→ EXERCISE DESCRIPTION: With every picture left out, restate the listing below exactly as written.

→ SOURCE DATA:
○ ○ ○ ○ ○
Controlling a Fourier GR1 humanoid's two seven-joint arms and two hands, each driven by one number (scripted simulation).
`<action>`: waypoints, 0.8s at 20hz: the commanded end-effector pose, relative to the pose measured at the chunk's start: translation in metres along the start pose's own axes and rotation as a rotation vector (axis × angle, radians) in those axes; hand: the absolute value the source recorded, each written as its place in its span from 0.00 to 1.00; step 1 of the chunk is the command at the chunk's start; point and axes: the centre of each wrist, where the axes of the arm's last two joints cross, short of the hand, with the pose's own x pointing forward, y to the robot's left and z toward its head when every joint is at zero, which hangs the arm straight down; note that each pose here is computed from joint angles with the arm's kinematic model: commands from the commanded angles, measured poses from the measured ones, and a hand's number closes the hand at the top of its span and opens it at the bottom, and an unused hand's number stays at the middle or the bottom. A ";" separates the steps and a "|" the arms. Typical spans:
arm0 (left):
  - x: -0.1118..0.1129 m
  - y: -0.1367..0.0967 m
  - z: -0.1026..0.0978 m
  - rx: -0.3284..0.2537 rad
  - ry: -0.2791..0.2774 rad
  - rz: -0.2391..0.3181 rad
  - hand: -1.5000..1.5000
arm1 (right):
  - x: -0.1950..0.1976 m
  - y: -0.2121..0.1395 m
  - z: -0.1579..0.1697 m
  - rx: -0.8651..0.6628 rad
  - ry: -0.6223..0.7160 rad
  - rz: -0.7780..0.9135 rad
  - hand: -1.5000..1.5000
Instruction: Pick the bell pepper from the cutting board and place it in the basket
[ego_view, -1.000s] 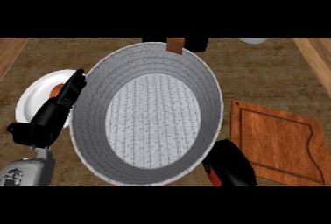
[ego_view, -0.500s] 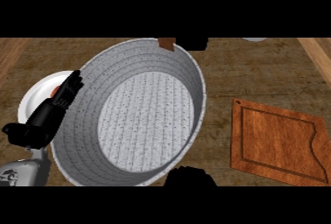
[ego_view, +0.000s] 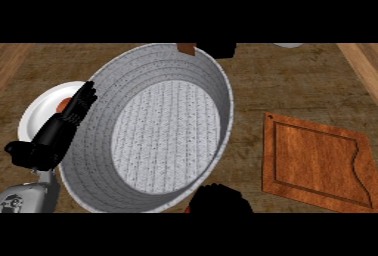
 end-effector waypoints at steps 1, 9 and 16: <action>0.001 -0.003 0.000 0.001 0.002 -0.004 0.50 | 0.057 -0.018 0.007 -0.091 0.049 -0.171 1.00; 0.003 -0.012 -0.006 -0.021 -0.008 0.003 0.50 | 0.062 -0.028 -0.011 -0.222 0.120 -0.127 1.00; 0.005 -0.012 -0.005 -0.053 -0.009 0.006 0.50 | 0.074 -0.051 -0.047 -0.404 0.213 -0.141 1.00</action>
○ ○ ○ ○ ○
→ SOLUTION TO THIS TASK:
Controlling a Fourier GR1 humanoid's two seven-joint arms and two hands, each driven by one number (scripted simulation).
`<action>`: waypoints, 0.8s at 20hz: the commanded end-effector pose, relative to the pose measured at the chunk's start: translation in metres along the start pose's own axes and rotation as a rotation vector (axis × angle, radians) in those axes; hand: the absolute value the source recorded, each written as its place in its span from 0.00 to 1.00; step 1 of the chunk is the command at the chunk's start; point and axes: the centre of each wrist, where the axes of the arm's last two joints cross, short of the hand, with the pose's own x pointing forward, y to the robot's left and z toward its head when every joint is at zero, which hangs the arm straight down; note that each pose here is computed from joint angles with the arm's kinematic model: commands from the commanded angles, measured poses from the measured ones, and a hand's number closes the hand at the top of its span and opens it at the bottom, and an unused hand's number stays at the middle or the bottom. A ";" separates the steps and a "|" the arms. Typical spans:
arm0 (left):
  - x: -0.1118..0.1129 m
  - y: -0.1367..0.0967 m
  - z: -0.1026..0.0978 m
  - rx: -0.3284..0.2537 rad
  - ry: -0.2791..0.2774 rad
  - rz: -0.2391..0.3181 rad
  - hand: -1.5000..1.5000
arm1 (right):
  - x: -0.1950..0.1976 m
  - y: -0.2121..0.1395 m
  - z: -0.1579..0.1697 m
  - rx: -0.8651..0.6628 rad
  - ry: -0.6223..0.7160 rad
  - rz: -0.7780..0.9135 rad
  - hand: -1.5000..1.5000
Instruction: Pick the bell pepper from the cutting board and place it in the basket
[ego_view, -1.000s] 
[ego_view, -0.500s] 
[ego_view, +0.000s] 
 end-effector waypoints at steps 1, 9 and 16: <action>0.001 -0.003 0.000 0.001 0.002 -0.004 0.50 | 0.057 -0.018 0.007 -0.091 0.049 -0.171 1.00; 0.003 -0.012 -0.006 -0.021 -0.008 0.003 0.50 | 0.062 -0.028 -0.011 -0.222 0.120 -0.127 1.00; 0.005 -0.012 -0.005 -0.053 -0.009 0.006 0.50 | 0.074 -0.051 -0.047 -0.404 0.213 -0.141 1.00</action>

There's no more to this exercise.